Madman All-New Giant-Size Super Ginchy Special One Shot Review
Ready for an insane adventure with Madman? I'm not and after reading this I never want to be. All four tales spun in this giant-sized issue definitely give you more pages (and it costs more for them too) but none have very interesting stories. They often lead to nowhere and seem to have no point, and the constantly changing art has its moments, but they are fleeting and not memorable enough for even an honorable mention. Only fans of the characters or of the beat generation may enjoy this Ginchy special.
The first story in this special one-shot is titled "If I Should Live to See the Day I Die!" Madman is talking to Cadaver and precedes to fall down a seemingly endless hole having enough time to write a novel twice in his head and listen to Pink Floyd. Sound crazy? It is called "Madman" after all...
This first story by Zane Michael "Doc" Allred has the most sustenance out of all the stories. You know Cadaver is an awesome character when the first thing you hear him say is "..and that's when I took her ear." He was the most interesting character in this entire serious, his face literally falling off while he talks to Madman. His performance in the comic upstages Madman's early on only to be shattered when he starts crying for his mommy. The actual story was just one long running joke that was not always that funny and lacked a very climactic ending.
The artwork was fairly decent. It had a Sunday-morning cartoon feel to it that fit with Madman's character: a loony and out-of-place-world not to be taken seriously. The art also had a vibrant appeal to the eye and the pin-up from this story was great.
The artwork still could not hide the fact that the story was far from Oscar worthy though it wasn't trying to be, and the gags it tried to pull were only successful about half the time, which is better than just striking out completely but not enough to hit a homerun.
The next story was a little ditty known as "It's All in the Song" about Madman discovering his girlfriend depressed over a song sung by Death Cab For Ugly! A nice play on words but the story itself... not as nice.
Emi Lenox wrote this short tale that really needed more pages dedicated to it to make the story more than just a seemingly random and bizarre event that could use a little more development. The art is also a little wonky with a different feel to it than the usual comic book art: now instead of a Sunday morning cartoon Madman looks like a fairly decent picture you could find on DeviantArt. The backgrounds lack detail but it was not really necessary with such a vague story – and the colors actually carried a mood with them that seemed very basic but it worked with the story.
The next story is an entire parody of the Beat culture classic novel "On the Road" – a take-off of Beat writer Jack Kerouac's novel. Sal and his friend Neel are going across galaxies in their spaceship to discover themselves and, mostly, sleep with "hot" alien chicks and get drunk off alien hooch.
For fans of the book "On the Road" this parody is well done and an interesting spin-off.

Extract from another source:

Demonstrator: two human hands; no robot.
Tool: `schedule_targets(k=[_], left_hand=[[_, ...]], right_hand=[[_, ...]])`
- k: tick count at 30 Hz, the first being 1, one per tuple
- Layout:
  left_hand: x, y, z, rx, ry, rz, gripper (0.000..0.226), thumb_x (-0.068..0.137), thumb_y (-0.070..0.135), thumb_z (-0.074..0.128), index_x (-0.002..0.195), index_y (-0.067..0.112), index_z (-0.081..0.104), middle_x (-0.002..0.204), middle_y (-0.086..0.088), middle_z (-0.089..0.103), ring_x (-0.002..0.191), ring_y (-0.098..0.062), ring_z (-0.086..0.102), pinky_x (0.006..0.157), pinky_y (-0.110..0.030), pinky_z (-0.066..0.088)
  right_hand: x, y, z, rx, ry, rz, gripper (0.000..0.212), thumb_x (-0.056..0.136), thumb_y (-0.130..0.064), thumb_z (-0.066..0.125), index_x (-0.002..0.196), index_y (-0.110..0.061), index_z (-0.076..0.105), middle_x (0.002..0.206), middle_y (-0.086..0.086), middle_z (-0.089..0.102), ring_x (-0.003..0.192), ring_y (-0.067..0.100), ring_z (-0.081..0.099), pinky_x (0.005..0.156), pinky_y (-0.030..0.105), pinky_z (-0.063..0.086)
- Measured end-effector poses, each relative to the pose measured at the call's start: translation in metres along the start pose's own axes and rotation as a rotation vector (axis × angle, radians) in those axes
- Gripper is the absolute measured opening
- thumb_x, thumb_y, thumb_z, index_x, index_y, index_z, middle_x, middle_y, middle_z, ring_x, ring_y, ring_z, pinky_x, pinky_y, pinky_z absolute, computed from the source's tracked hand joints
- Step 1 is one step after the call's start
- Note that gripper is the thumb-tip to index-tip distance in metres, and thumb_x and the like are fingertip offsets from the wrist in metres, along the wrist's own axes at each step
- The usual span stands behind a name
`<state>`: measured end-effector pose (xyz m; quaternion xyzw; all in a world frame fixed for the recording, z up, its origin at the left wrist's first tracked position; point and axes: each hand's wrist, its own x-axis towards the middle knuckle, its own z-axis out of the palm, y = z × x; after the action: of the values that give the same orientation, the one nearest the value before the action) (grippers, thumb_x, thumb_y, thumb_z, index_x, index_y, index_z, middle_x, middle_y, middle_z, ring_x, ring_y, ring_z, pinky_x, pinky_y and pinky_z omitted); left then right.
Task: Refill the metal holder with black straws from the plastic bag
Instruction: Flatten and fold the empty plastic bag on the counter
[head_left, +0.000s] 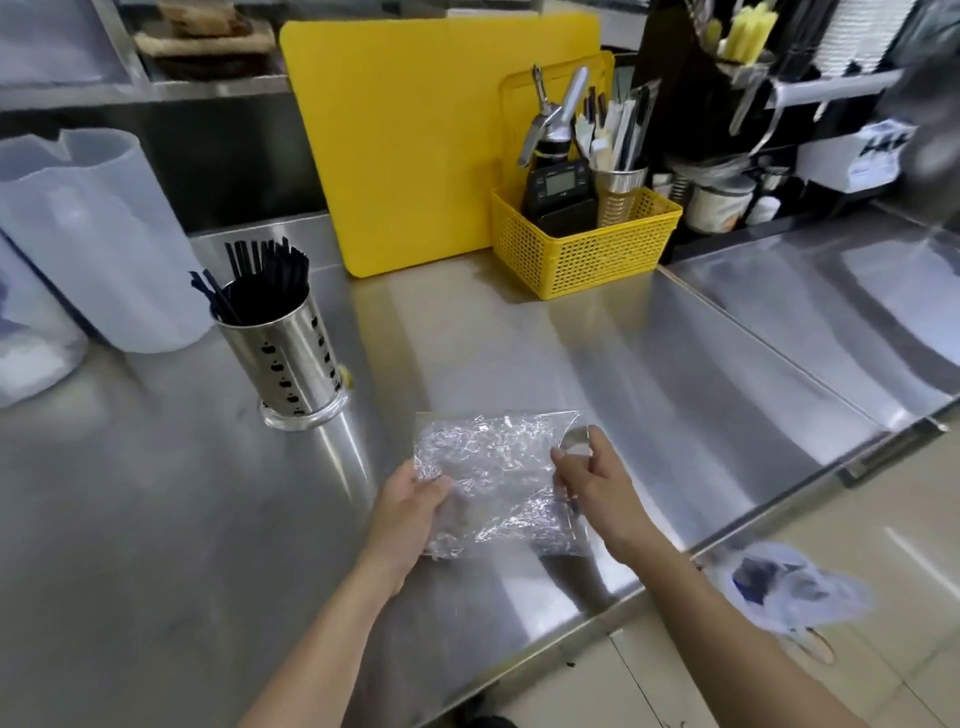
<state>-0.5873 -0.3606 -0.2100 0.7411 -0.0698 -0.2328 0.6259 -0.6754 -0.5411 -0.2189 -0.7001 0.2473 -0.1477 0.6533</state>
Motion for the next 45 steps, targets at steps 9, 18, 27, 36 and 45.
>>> schedule_targets(k=[9, 18, 27, 36, 45], left_hand=[[-0.014, 0.011, 0.045, -0.014, -0.135, -0.058, 0.022, 0.086, 0.005, 0.056, 0.070, 0.018, 0.050, 0.071, -0.009, 0.062, 0.065, -0.022, 0.064, 0.069, -0.043, 0.052], [-0.004, 0.033, 0.176, -0.065, -0.226, -0.036, 0.009, 0.086, 0.005, 0.056, 0.079, 0.012, 0.055, 0.061, 0.000, 0.065, 0.048, -0.014, 0.061, 0.045, -0.027, 0.050], [-0.021, 0.032, 0.375, -0.138, -0.107, -0.030, 0.005, 0.086, 0.006, 0.057, 0.085, 0.002, 0.056, 0.064, -0.003, 0.064, 0.051, -0.011, 0.063, 0.040, -0.021, 0.047], [-0.046, -0.002, 0.487, -0.071, -0.170, -0.026, 0.018, 0.086, 0.009, 0.058, 0.090, 0.026, 0.054, 0.091, 0.003, 0.068, 0.072, -0.008, 0.068, 0.056, -0.017, 0.050], [-0.028, -0.097, 0.562, 0.365, -0.353, -0.037, 0.037, 0.081, 0.009, 0.063, 0.112, 0.024, 0.050, 0.118, -0.003, 0.043, 0.099, -0.026, 0.054, 0.091, -0.046, 0.048]], right_hand=[[-0.030, 0.005, -0.048, -0.045, 0.148, -0.025, 0.009, 0.092, -0.017, 0.052, 0.088, -0.024, 0.047, 0.043, 0.000, 0.053, 0.042, 0.022, 0.045, 0.039, 0.027, 0.035], [-0.013, 0.018, -0.173, 0.002, 0.328, -0.093, 0.010, 0.088, -0.019, 0.059, 0.094, -0.021, 0.051, 0.043, -0.005, 0.049, 0.039, 0.011, 0.043, 0.039, 0.023, 0.038], [-0.004, 0.040, -0.373, 0.109, 0.288, -0.029, 0.027, 0.088, -0.005, 0.057, 0.113, -0.009, 0.049, 0.062, 0.003, 0.054, 0.049, 0.007, 0.050, 0.049, 0.020, 0.043], [-0.033, 0.088, -0.475, 0.036, 0.411, 0.057, 0.032, 0.085, -0.007, 0.061, 0.108, -0.024, 0.047, 0.068, 0.001, 0.055, 0.049, 0.007, 0.054, 0.043, 0.021, 0.044], [-0.024, 0.198, -0.519, -0.160, 0.537, 0.260, 0.020, 0.089, -0.012, 0.053, 0.096, -0.030, 0.050, 0.075, 0.001, 0.050, 0.053, 0.023, 0.052, 0.045, 0.030, 0.043]])
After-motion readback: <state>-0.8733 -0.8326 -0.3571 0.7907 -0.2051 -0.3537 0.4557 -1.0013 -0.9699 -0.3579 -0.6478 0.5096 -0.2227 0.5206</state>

Writer Matt Kindt's idea to have the captions look like they were typed by a typewriter were a nice touch, nodding to the real life fact that Kerouac wrote his entire manuscript about the trip he took on a typewriter. The art is definitely different, with every panel looking like a water-colored painting. It lacked the detail to be considered a masterpiece but was still an interesting artistic experience. And unlike the other stories the tale in this story is fleshed out enough and does not feel rushed or incomplete and the characters were fairly enjoyable – just don't expect to see more than a panel or two dedicated to showing Madman – he is almost virtually absent from this tale which may leave fans of the characters and not the beat culture frustrated.
The final story is "Bang!" This life-or-death story shows the medical consequences Madman faces after being shot and his girlfriend's desperate attempt to save him with the help of Dr. Flem.
The writer of "Bang!," Tonci Zonjic, finally started after the first three stories failures to get me more interested in Madman and his girlfriend. Their chemistry was great and his girlfriend's fight with Dr. Flem was pretty funny without having to try. The problem: the story was very confusing. Madman is shot and has an odd medical reaction that is not fully explained, and since I am not very invested in Madman's character, the fact that he may die (which seems highly unlikely since when do they ever kill off characters in comics unless they are going to bring them back) did not concern me very much. People following his character may find themselves emotionally invested, but the actual story still has a few holes in it that need to be filled in with some helpful answers. The art, again, is far from spectacular. There is a very nice image of Madman's skull that really does look like something out of a doctor's office and the colors at one point turn an eerie shade of green that adds to the mood.
Character-wise no characters other than Cadaver really interested me until the end – still only slightly. I am rather unfamiliar with them so there is not a strong connection with the characters but the situations presented in this issue that are supposed to make me feel for the characters fail. Followers of the characters may enjoy the zany characters and storylines more than me and followers of the Beat movement would be happy to see numerous references to the Beat culture in not only "On the Road" but in the other stories in much less obvious ways. The storylines still lead to nowhere and proved pointless – but that's how one-shots usually are. Just pointless tales that never really make big changes with a character and are just a tool to squander more of people's money. For those not following Madman religiously or the Beat culture the stories are mostly mediocre jumbles with matching artwork that may be worth it but for a lot less than the six bucks it is priced at.